PROBLEM — Your job is to write out each record precisely as it stands.
★ ★ ★ ★
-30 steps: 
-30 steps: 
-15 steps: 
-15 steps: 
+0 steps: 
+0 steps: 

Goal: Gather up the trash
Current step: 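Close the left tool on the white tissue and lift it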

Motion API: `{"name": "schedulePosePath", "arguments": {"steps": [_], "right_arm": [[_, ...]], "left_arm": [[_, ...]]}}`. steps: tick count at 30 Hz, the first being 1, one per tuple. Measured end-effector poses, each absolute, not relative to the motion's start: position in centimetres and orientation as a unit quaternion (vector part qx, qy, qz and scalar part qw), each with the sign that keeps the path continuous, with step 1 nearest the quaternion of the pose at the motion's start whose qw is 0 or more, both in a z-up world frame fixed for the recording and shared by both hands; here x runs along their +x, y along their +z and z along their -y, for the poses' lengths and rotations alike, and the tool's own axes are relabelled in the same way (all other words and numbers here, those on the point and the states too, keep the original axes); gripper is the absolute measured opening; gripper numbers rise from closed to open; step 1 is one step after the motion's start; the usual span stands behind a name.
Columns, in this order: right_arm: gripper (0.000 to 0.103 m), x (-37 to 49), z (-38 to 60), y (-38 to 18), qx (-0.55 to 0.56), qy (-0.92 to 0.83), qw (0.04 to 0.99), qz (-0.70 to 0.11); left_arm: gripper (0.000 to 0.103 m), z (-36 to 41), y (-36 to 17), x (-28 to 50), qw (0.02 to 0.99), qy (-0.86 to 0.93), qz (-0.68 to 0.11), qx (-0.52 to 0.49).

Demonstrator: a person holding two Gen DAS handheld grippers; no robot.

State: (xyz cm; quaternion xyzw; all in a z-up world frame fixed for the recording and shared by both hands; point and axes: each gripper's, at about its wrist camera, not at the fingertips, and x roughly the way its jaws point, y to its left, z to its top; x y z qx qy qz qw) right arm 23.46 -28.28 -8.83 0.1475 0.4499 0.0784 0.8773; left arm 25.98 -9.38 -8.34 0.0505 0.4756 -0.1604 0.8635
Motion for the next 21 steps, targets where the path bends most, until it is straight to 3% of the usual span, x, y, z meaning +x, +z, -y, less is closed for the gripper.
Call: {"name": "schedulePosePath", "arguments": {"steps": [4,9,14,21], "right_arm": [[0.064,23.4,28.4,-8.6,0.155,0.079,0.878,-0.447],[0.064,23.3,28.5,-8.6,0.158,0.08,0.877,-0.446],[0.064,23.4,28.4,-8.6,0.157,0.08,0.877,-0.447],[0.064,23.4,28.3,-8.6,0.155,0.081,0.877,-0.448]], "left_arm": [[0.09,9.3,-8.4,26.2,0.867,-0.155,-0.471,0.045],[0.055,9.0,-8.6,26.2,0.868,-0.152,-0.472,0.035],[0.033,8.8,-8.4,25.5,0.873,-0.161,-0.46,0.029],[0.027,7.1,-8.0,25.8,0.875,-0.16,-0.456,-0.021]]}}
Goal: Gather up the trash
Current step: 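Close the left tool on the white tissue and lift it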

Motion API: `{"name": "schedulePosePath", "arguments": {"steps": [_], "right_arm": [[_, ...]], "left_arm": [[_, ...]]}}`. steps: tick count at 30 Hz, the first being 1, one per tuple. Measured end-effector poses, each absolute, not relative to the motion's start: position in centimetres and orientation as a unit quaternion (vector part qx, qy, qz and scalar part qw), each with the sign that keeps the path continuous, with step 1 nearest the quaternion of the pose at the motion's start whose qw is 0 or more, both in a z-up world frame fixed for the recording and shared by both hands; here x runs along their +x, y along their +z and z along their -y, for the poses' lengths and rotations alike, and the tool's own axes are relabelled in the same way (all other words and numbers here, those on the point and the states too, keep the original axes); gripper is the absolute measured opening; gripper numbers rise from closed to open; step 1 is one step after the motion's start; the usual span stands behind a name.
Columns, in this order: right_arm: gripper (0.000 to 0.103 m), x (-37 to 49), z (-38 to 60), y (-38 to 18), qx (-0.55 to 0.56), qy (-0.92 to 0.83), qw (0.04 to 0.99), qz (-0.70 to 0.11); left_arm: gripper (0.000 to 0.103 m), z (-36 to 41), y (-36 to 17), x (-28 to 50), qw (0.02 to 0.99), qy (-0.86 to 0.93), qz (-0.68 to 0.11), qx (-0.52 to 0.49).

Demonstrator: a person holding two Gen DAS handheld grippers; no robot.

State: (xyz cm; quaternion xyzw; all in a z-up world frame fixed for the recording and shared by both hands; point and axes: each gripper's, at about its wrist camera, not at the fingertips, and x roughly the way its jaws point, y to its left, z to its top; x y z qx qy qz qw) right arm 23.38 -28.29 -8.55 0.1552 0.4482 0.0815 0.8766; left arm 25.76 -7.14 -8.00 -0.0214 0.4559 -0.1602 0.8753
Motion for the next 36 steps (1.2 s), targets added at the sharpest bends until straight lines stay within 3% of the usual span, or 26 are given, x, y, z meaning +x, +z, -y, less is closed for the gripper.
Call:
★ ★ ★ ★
TASK RESPONSE —
-30 steps: 
-30 steps: 
-15 steps: 
-15 steps: 
+0 steps: 
+0 steps: 

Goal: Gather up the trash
Current step: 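Close the left tool on the white tissue and lift it
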
Motion API: `{"name": "schedulePosePath", "arguments": {"steps": [_], "right_arm": [[_, ...]], "left_arm": [[_, ...]]}}`. steps: tick count at 30 Hz, the first being 1, one per tuple. Measured end-effector poses, each absolute, not relative to the motion's start: position in centimetres and orientation as a unit quaternion (vector part qx, qy, qz and scalar part qw), each with the sign that keeps the path continuous, with step 1 nearest the quaternion of the pose at the motion's start whose qw is 0 or more, both in a z-up world frame fixed for the recording and shared by both hands; here x runs along their +x, y along their +z and z along their -y, for the poses' lengths and rotations alike, and the tool's own axes are relabelled in the same way (all other words and numbers here, those on the point and the states too, keep the original axes); gripper is the absolute measured opening; gripper numbers rise from closed to open; step 1 is one step after the motion's start; the usual span stands behind a name.
Columns, in this order: right_arm: gripper (0.000 to 0.103 m), x (-37 to 49), z (-38 to 60), y (-38 to 18), qx (-0.55 to 0.56), qy (-0.92 to 0.83), qw (0.04 to 0.99), qz (-0.70 to 0.11); left_arm: gripper (0.000 to 0.103 m), z (-36 to 41), y (-36 to 17), x (-28 to 50), qw (0.02 to 0.99), qy (-0.86 to 0.93), qz (-0.68 to 0.11), qx (-0.52 to 0.49).

Demonstrator: a person holding two Gen DAS handheld grippers; no robot.

State: (xyz cm; quaternion xyzw; all in a z-up world frame fixed for the recording and shared by both hands; point and axes: each gripper's, at about its wrist camera, not at the fingertips, and x roughly the way its jaws point, y to its left, z to its top; x y z qx qy qz qw) right arm 23.46 -28.28 -8.83 0.1475 0.4499 0.0784 0.8773; left arm 25.98 -9.38 -8.34 0.0505 0.4756 -0.1604 0.8635
Motion for the next 21 steps, targets where the path bends most, until it is straight to 3% of the usual span, x, y, z meaning +x, +z, -y, less is closed for the gripper.
Call: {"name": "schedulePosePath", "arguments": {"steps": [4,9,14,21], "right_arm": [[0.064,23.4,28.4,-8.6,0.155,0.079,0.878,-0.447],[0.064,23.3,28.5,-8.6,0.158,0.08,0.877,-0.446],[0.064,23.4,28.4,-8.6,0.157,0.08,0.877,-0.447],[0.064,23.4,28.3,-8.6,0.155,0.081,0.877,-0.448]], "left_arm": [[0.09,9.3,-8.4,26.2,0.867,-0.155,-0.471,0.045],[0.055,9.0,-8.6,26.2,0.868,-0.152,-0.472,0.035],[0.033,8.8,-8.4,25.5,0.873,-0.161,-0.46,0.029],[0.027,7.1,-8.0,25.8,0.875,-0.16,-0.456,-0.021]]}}
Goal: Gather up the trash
Current step: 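Close the left tool on the white tissue and lift it
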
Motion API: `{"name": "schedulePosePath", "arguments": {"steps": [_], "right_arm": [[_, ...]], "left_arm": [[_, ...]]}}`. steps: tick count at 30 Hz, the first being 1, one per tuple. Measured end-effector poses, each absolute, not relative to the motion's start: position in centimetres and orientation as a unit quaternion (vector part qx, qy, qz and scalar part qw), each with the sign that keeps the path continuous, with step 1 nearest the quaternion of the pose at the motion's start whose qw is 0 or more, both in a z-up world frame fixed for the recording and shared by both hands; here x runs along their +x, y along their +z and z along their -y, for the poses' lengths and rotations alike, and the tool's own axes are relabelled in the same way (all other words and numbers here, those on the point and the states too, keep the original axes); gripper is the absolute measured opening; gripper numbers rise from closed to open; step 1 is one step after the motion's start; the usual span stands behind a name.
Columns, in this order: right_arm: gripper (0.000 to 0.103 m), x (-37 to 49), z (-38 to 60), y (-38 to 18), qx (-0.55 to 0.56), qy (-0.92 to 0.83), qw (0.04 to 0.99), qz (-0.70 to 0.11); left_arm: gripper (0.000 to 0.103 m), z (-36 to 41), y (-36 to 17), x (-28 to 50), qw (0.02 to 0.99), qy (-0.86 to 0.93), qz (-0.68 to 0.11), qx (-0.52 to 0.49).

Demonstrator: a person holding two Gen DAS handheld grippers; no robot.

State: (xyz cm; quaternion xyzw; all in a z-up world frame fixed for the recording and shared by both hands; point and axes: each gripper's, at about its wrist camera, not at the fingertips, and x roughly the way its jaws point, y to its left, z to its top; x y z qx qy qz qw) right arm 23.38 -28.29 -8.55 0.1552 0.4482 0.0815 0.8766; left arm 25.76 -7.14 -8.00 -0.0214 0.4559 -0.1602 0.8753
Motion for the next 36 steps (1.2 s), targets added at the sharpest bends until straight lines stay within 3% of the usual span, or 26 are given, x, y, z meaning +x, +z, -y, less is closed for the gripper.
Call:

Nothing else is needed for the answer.